• [Exercise description]:
Output the line containing "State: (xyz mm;" and all subsequent lines of the listing below, copied exactly, with no other lines.

• [Data extract]:

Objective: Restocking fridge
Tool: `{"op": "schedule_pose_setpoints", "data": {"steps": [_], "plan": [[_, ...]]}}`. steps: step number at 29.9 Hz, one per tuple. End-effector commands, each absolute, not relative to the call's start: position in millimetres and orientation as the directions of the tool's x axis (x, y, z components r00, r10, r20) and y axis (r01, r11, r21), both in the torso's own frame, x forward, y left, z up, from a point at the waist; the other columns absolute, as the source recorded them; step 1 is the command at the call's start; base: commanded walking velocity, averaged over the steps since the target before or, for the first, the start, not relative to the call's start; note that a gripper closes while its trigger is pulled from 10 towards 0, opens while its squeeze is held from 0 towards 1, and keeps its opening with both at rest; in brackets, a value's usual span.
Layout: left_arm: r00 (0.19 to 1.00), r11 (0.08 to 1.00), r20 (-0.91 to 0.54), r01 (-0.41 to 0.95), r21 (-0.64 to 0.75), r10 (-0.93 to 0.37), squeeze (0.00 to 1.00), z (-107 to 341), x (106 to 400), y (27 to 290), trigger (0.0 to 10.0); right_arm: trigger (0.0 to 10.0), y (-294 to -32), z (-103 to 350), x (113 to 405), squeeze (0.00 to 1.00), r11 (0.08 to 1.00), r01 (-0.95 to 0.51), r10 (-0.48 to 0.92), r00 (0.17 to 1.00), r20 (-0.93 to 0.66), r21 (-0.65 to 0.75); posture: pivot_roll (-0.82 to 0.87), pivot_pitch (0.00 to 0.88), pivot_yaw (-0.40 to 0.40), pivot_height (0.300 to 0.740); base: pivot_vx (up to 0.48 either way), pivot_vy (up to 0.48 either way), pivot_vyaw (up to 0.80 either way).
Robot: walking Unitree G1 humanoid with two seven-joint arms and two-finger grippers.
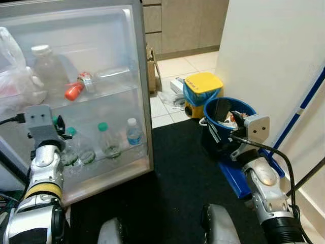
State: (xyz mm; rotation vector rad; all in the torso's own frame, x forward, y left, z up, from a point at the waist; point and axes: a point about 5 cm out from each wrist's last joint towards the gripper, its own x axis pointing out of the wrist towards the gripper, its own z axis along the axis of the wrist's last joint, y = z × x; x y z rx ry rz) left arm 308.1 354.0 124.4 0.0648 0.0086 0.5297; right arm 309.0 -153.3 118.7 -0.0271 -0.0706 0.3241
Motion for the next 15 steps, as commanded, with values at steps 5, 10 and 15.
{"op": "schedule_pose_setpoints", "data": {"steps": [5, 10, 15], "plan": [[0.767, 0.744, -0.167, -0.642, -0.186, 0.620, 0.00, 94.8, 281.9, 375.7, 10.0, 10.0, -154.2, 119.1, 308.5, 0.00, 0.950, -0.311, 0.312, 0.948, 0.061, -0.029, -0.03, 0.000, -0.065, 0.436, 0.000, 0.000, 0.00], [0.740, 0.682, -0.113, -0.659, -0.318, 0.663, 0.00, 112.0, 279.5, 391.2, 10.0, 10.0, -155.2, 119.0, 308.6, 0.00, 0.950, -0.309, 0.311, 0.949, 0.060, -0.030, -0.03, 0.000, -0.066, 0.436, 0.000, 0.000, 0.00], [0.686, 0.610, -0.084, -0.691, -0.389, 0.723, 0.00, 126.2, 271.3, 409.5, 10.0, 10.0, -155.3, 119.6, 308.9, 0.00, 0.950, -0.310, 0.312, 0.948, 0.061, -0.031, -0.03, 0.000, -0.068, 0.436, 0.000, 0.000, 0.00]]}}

• [Written solution]:
State: (xyz mm; rotation vector rad; all in the torso's own frame, x forward, y left, z up, from a point at the waist; point and axes: a point about 5 cm out from each wrist's last joint towards the gripper, its own x axis pointing out of the wrist towards the gripper, its own z axis along the axis of the wrist's last joint, y = z × x; x y z rx ry rz) left arm 308.1 354.0 124.4 0.0648 0.0086 0.5297; right arm 309.0 -153.3 118.7 -0.0271 -0.0706 0.3241
Motion for the next 15 steps, as commanded, with values at steps 5, 10 and 15.
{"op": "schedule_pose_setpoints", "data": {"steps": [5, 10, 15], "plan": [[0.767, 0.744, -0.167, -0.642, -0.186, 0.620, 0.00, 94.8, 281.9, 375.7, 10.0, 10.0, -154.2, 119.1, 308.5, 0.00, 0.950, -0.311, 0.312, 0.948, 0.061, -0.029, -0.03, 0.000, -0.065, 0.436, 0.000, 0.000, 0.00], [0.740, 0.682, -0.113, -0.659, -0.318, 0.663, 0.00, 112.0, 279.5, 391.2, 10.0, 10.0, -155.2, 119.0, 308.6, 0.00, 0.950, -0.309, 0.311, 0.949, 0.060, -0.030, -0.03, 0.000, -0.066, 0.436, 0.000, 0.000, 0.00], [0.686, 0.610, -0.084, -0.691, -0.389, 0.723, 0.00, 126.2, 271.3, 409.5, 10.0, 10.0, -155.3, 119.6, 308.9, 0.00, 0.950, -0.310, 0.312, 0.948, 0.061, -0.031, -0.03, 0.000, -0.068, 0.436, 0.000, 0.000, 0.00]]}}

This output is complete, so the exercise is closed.